He who shouts loudest

He who shouts the loudest gets heard.  True? Well, it might certainly seem tempting to believe that this is the case, and to ‘shout’ our message as loudly as possible.

Sometimes the shouting is literal – have you noticed how many ads on TV and radio are now delivered in loud, shouty, voices?  Ads for tools, tiles and the building trade seem to be the worst offenders.

In written formats, ‘shouting’ can take several forms:

  • CAPITAL LETTERS
  • Leading with superlatives – ‘THE BIGGEST’, ‘THE BEST EVER’
  • Multiple exclamations – SALE!!!
  • FOMO (Fear of missing out)statements – ‘TIME’S RUNNING OUT!’

Think of all those ads and websites where the first thing you see or hear is ‘BARGAINS!!!’ or ‘SPECIAL OFFER!’.

Certainly they are attention grabbing, but are they really effective? I don’t know about you, but I switch off very quickly when I hear or see those messages. I don’t want to be shouted at, I find it rude, insulting to my intelligence and downright annoying.

On LinkedIn, ‘shouting’ is the profile that throws around non-evidential superlatives and bland phrases – ‘self-motivated’; ‘good team player’ and ‘results-driven sales manager’ come to mind as repeat offenders. According to the official LinkedIn blog, the most over-used word on LinkedIn is ‘Specialised’, closely followed by Leadership, Passionate, Strategic, Experienced, Focused, Expert, Certified, Creative, Excellent. They make the point that in the world of social media Leonardo da Vinci would be a ‘detail-oriented self-starter with experience in drawing’!

For me, shouted messages bring to mind images of the military, where drill sergeants shout orders that need blind obedience. Justifiable in that environment maybe, but when we are communicating a message about our company, product or service, we’re aiming to win people over, not demanding that they follow orders with military precision.

In earlier articles, I made the analogy with talking to someone we’ve met at a party (Great guest or party bore – which are you?) To continue that party analogy, think about a conversation with someone who is simply shouts to be heard above the noise – it’s not very appealing to listen to and it’s not sustainable. As a listener, we very soon tire of someone shouting in our ear, and as the speaker, we end up with no voice.  The much more enjoyable and memorable conversation is when you can find a quieter spot and talk in normal speaking voices. A speaker with passion, interest in the other person and genuinely interesting topics of conversation is the one that you will want to spend time chatting with and the one you will listen to.

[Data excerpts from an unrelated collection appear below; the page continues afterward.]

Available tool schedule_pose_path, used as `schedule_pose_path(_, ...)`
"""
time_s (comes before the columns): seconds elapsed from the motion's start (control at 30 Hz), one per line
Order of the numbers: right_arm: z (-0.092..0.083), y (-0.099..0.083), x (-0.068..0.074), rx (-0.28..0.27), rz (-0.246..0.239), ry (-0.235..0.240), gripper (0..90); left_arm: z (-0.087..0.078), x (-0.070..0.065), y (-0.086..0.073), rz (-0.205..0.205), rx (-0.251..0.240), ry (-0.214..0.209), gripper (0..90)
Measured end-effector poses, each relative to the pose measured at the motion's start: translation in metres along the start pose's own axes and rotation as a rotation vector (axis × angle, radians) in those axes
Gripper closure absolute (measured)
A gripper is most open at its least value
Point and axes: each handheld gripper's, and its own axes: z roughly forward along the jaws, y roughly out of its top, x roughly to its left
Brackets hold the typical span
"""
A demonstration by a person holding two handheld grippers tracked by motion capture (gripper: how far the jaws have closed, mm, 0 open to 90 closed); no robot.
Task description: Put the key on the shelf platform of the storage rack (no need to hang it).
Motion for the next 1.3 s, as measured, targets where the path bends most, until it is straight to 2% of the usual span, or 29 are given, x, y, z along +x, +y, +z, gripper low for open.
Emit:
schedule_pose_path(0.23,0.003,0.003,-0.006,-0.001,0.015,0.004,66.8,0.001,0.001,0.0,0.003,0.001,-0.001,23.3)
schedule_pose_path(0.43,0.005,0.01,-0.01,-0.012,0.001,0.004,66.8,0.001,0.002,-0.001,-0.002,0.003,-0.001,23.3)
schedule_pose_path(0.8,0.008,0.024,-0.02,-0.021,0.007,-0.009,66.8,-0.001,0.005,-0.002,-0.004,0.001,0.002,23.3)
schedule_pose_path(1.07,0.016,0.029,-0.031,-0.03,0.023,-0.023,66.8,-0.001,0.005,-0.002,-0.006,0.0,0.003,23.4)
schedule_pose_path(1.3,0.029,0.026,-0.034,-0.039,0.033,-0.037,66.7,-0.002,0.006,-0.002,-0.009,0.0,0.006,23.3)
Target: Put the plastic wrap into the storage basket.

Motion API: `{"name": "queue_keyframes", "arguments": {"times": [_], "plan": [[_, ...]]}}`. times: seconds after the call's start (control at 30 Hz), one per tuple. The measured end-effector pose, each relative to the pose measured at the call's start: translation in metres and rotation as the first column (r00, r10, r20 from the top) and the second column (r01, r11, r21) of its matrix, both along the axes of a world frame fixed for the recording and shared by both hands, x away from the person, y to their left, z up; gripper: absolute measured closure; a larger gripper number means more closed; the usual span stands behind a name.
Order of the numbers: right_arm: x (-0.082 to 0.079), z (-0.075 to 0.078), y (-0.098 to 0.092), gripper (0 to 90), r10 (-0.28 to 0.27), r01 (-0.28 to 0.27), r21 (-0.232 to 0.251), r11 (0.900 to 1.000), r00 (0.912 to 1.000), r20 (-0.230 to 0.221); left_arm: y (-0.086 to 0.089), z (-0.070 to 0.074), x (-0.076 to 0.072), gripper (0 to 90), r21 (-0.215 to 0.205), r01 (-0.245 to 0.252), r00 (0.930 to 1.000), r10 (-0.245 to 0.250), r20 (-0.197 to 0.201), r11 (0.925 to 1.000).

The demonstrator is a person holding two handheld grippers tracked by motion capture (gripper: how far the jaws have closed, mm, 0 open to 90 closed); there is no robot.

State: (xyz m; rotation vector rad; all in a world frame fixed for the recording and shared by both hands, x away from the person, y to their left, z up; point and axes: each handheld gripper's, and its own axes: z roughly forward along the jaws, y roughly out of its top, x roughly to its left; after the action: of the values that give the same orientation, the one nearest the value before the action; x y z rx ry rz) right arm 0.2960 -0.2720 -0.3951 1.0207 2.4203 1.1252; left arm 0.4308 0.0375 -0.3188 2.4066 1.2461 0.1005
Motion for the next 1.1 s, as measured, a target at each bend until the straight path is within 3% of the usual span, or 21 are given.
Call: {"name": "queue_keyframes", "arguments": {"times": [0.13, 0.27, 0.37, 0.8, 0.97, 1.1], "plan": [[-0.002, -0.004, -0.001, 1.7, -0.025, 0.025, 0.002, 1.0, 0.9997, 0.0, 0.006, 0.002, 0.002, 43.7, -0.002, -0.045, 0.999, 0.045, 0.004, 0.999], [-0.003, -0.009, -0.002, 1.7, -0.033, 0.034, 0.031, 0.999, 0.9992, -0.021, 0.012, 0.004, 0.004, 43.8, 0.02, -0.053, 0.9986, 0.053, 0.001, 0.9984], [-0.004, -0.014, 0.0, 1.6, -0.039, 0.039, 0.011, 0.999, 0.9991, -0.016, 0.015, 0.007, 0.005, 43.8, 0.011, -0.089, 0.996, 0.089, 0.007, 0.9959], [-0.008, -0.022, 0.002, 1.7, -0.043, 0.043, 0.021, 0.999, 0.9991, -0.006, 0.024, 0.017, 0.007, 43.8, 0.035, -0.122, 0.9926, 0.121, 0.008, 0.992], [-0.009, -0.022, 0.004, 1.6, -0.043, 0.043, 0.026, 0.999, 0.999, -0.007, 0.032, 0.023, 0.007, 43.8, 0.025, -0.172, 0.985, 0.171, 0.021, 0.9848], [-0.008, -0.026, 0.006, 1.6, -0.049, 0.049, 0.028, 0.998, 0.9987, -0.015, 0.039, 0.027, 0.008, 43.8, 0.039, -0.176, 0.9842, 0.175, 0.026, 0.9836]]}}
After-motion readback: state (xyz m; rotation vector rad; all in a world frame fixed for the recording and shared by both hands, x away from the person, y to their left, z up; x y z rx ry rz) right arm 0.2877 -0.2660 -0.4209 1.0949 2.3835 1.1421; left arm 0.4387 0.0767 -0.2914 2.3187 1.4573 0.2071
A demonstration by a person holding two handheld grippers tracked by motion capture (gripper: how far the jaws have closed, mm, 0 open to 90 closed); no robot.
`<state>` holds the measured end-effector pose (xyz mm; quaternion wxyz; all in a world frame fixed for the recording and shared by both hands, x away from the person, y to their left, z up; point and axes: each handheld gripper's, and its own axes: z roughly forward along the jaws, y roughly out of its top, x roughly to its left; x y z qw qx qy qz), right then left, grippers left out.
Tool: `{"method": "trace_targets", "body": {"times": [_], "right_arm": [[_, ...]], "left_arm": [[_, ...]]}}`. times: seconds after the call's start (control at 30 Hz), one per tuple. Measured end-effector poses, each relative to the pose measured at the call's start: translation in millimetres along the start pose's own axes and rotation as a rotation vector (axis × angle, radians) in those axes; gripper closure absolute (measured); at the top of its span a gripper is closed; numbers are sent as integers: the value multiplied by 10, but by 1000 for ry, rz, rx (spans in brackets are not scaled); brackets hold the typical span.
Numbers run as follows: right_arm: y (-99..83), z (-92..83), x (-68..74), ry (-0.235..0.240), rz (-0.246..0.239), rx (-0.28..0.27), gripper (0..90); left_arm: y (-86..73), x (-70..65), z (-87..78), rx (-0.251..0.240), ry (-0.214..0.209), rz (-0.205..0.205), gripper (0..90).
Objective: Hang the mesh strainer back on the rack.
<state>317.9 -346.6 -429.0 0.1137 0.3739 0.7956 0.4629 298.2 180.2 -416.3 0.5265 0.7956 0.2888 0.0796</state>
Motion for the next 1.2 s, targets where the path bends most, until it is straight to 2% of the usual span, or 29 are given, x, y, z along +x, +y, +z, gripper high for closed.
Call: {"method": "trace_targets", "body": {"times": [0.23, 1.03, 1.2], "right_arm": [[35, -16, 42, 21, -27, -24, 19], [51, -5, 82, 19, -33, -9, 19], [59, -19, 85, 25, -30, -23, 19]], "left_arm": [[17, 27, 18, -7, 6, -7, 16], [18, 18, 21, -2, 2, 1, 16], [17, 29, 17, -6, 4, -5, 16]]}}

It is easy to confuse volume with authority, as in the Army situation, but in civilian life, authority is far more effectively communicated with a calm, quieter tone, and with confidence, knowledge and integrity.

The very best example I have ever seen of the quiet, authoritative voice wasn’t in the business world, but in the unruly atmosphere of an under-fives’ classroom. My son’s kinder teacher was a shining example of the art of quiet authority. When the children arrived, they spent the first 10 minutes running around, noisily letting off steam, before being called to sit down for the start of the class. Most people wanting to be heard by 30 four-year-olds would assume they had to shout – but not Miss Jones. She would very calmly and in normal speaking voice say ‘Time to sit down children’, and peace reigned. Her quiet, authoritative voice cut through the children’s shouts and squeals like a knife through butter, and was instantly heard (and obeyed).

Tempting though it is to think that the way to get heard above the noise is to shout the loudest, the opposite is often true. Sometimes the opposite is true. A quieter voice, but one with integrity and authority, can cut through shouting and loud babble.

Facts, statistics, testimonials – these all give an air of authority, knowledge and professionalism and are heard long after the shouting has died down.